The task
Copy only what lies from the line containing "If you would kindly draw the outline of the left white" through the line containing "If you would kindly draw the outline of the left black" in the entries below, keeping both end lines exact and dropping every picture.

Records contained in a dataset
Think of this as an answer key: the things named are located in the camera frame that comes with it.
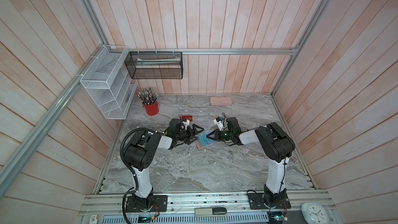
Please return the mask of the red credit card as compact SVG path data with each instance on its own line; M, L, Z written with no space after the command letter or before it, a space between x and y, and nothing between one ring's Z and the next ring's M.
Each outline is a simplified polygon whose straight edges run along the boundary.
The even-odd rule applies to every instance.
M187 122L187 121L192 122L193 121L193 116L192 115L180 115L179 119L184 121L184 122Z

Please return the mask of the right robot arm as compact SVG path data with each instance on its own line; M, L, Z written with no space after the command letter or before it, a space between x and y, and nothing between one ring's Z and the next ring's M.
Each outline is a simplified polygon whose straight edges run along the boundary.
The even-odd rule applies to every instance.
M217 128L207 138L232 145L260 143L268 157L268 176L262 196L263 206L274 208L287 199L285 185L287 164L295 150L291 137L275 122L255 129L242 131L235 117L227 118L227 128Z

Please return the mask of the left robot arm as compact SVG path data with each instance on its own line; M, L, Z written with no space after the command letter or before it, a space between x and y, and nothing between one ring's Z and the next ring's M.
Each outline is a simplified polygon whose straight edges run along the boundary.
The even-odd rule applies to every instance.
M153 186L150 182L149 166L158 149L171 150L179 145L190 145L198 139L204 128L190 124L188 120L172 119L165 131L136 128L123 138L120 158L132 173L134 186L128 191L132 196L127 202L138 209L153 206Z

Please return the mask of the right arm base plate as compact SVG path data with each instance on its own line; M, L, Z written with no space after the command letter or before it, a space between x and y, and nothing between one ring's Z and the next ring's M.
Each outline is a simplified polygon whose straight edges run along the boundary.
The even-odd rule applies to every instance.
M269 193L268 191L265 193L257 193L253 190L248 190L246 194L250 209L291 208L291 203L286 190L276 194Z

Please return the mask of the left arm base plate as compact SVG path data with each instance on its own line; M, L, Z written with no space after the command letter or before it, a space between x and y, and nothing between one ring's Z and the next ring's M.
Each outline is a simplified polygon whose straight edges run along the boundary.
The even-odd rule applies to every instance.
M145 199L132 195L128 196L124 209L127 213L165 212L167 203L167 195L149 195Z

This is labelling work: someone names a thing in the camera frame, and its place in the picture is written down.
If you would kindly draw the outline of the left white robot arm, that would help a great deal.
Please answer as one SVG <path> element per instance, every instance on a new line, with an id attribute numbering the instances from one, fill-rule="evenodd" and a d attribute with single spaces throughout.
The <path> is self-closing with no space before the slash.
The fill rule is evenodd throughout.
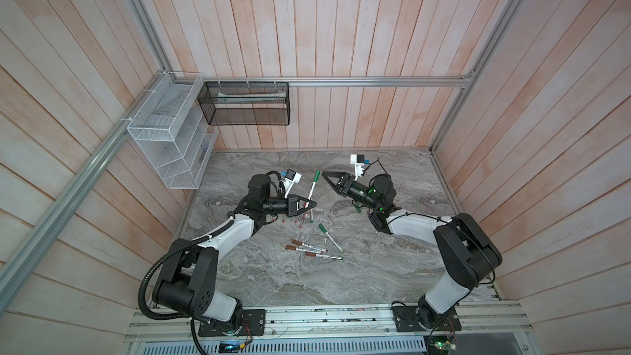
<path id="1" fill-rule="evenodd" d="M 243 303 L 216 288 L 218 264 L 240 243 L 270 222 L 271 216 L 296 217 L 316 202 L 284 194 L 284 185 L 271 195 L 271 174 L 256 174 L 247 194 L 219 227 L 192 240 L 180 238 L 149 269 L 139 287 L 141 312 L 152 320 L 189 318 L 218 322 L 229 330 L 242 324 Z"/>

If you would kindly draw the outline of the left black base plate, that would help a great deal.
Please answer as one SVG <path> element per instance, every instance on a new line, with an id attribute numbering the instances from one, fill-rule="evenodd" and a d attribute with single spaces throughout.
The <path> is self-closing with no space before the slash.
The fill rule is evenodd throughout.
<path id="1" fill-rule="evenodd" d="M 236 338 L 262 336 L 265 333 L 266 310 L 245 309 L 237 310 L 227 322 L 209 320 L 200 324 L 200 337 Z"/>

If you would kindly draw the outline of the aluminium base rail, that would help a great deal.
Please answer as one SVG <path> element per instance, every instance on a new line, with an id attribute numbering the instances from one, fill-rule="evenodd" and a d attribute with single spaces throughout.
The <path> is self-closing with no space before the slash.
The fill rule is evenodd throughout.
<path id="1" fill-rule="evenodd" d="M 247 335 L 253 342 L 243 353 L 281 354 L 368 354 L 423 353 L 427 338 L 450 339 L 463 353 L 472 335 L 481 335 L 493 346 L 513 348 L 519 354 L 539 353 L 529 338 L 533 328 L 518 302 L 460 302 L 442 327 L 425 330 L 417 323 L 415 305 L 331 305 L 249 307 L 248 327 L 238 336 L 221 332 L 200 333 L 208 354 L 220 353 L 220 344 L 241 343 Z"/>

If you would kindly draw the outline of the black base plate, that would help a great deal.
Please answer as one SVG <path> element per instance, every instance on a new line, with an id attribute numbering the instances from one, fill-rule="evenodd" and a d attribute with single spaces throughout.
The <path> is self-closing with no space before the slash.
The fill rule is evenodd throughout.
<path id="1" fill-rule="evenodd" d="M 265 333 L 266 310 L 245 309 L 237 310 L 227 322 L 209 320 L 200 324 L 200 337 L 236 338 L 262 336 Z"/>
<path id="2" fill-rule="evenodd" d="M 460 318 L 454 307 L 444 314 L 436 314 L 430 307 L 408 306 L 402 302 L 393 302 L 390 310 L 399 333 L 462 330 Z"/>

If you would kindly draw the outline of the lower brown marker pen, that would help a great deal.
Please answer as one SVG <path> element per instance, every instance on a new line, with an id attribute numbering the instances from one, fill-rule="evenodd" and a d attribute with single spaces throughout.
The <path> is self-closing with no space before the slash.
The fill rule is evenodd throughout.
<path id="1" fill-rule="evenodd" d="M 304 255 L 305 256 L 310 256 L 310 257 L 325 258 L 325 259 L 330 259 L 330 260 L 334 260 L 334 261 L 343 261 L 343 258 L 339 257 L 339 256 L 327 256 L 325 254 L 315 253 L 315 252 L 305 251 Z"/>

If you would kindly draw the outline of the horizontal aluminium wall rail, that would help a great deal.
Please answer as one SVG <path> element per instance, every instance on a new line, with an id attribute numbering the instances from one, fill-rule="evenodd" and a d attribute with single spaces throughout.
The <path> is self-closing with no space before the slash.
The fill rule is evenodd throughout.
<path id="1" fill-rule="evenodd" d="M 447 87 L 463 88 L 473 82 L 472 77 L 464 76 L 425 76 L 425 77 L 202 77 L 203 82 L 224 83 L 286 83 L 294 88 L 320 87 Z"/>

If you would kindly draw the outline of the left brown marker pen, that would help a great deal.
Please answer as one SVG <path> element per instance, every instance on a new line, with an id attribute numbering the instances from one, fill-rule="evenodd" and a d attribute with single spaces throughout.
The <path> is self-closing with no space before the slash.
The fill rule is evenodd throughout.
<path id="1" fill-rule="evenodd" d="M 319 253 L 316 252 L 316 251 L 310 251 L 310 250 L 307 250 L 307 249 L 298 248 L 296 246 L 291 246 L 291 245 L 286 245 L 285 249 L 288 250 L 288 251 L 302 252 L 302 253 L 305 253 L 305 254 L 307 254 L 309 256 L 318 256 L 319 255 Z"/>

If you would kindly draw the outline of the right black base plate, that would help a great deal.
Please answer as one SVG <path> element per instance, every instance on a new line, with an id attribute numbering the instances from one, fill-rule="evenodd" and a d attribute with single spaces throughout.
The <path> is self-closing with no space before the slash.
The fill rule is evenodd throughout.
<path id="1" fill-rule="evenodd" d="M 390 310 L 399 333 L 462 330 L 460 318 L 454 307 L 444 314 L 436 314 L 430 307 L 408 306 L 402 302 L 393 302 Z"/>

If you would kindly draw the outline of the upper brown marker pen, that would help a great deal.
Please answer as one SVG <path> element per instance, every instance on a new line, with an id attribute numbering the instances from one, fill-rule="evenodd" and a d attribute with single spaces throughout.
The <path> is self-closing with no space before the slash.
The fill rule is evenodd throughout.
<path id="1" fill-rule="evenodd" d="M 305 249 L 307 251 L 311 251 L 311 252 L 315 252 L 315 253 L 327 253 L 327 250 L 325 248 L 319 248 L 319 247 L 316 247 L 316 246 L 312 246 L 312 245 L 306 244 L 306 243 L 304 243 L 302 241 L 298 241 L 296 239 L 293 239 L 291 241 L 291 243 L 292 243 L 292 245 L 294 245 L 294 246 L 296 246 L 298 248 Z"/>

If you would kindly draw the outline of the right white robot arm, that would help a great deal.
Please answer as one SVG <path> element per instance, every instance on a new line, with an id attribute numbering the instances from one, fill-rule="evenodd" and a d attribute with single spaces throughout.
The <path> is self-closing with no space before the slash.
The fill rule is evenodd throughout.
<path id="1" fill-rule="evenodd" d="M 501 252 L 471 215 L 441 218 L 395 205 L 397 192 L 388 174 L 377 175 L 367 185 L 345 172 L 325 171 L 321 177 L 337 194 L 368 208 L 368 219 L 377 231 L 438 247 L 445 273 L 418 301 L 417 320 L 427 330 L 446 320 L 457 303 L 493 276 L 503 262 Z"/>

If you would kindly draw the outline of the brown marker pen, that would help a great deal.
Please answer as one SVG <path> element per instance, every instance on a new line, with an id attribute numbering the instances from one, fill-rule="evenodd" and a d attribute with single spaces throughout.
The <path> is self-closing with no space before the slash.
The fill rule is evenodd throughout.
<path id="1" fill-rule="evenodd" d="M 304 255 L 305 256 L 310 256 L 310 257 L 325 258 L 325 259 L 330 259 L 330 260 L 334 260 L 334 261 L 343 261 L 343 258 L 339 257 L 339 256 L 327 256 L 325 254 L 315 253 L 315 252 L 305 251 Z"/>
<path id="2" fill-rule="evenodd" d="M 315 253 L 327 253 L 327 250 L 325 248 L 319 248 L 319 247 L 316 247 L 316 246 L 312 246 L 312 245 L 306 244 L 306 243 L 304 243 L 302 241 L 298 241 L 296 239 L 293 239 L 291 241 L 291 243 L 292 243 L 292 245 L 294 245 L 294 246 L 296 246 L 298 248 L 305 249 L 307 251 L 311 251 L 311 252 L 315 252 Z"/>
<path id="3" fill-rule="evenodd" d="M 305 253 L 305 254 L 307 254 L 309 256 L 318 256 L 319 255 L 319 253 L 316 252 L 316 251 L 310 251 L 310 250 L 307 250 L 307 249 L 298 248 L 296 246 L 291 246 L 291 245 L 286 245 L 285 249 L 288 250 L 288 251 L 302 252 L 302 253 Z"/>

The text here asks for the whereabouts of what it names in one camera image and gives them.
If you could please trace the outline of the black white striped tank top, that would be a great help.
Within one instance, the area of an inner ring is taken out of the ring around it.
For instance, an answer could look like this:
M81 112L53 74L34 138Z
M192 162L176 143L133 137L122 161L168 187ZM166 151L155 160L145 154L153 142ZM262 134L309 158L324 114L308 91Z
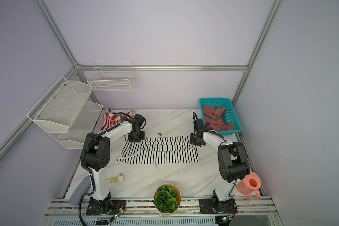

Solution for this task
If you would kindly draw the outline of the left white robot arm, that would help a great deal.
Please answer as one SVG <path> element per instance, every instance on a new line, with an id attribute numbering the instances from one, fill-rule="evenodd" and a d attribute with single spaces throughout.
The <path> is self-closing with no space before the slash.
The fill rule is evenodd throughout.
<path id="1" fill-rule="evenodd" d="M 243 303 L 216 288 L 218 264 L 240 243 L 270 222 L 271 216 L 296 217 L 316 202 L 284 194 L 284 185 L 271 195 L 271 174 L 256 174 L 247 194 L 219 227 L 192 240 L 180 238 L 149 269 L 139 287 L 141 312 L 152 320 L 189 318 L 218 322 L 229 330 L 242 324 Z"/>

If you would kindly draw the outline of the left black base plate, that would help a great deal.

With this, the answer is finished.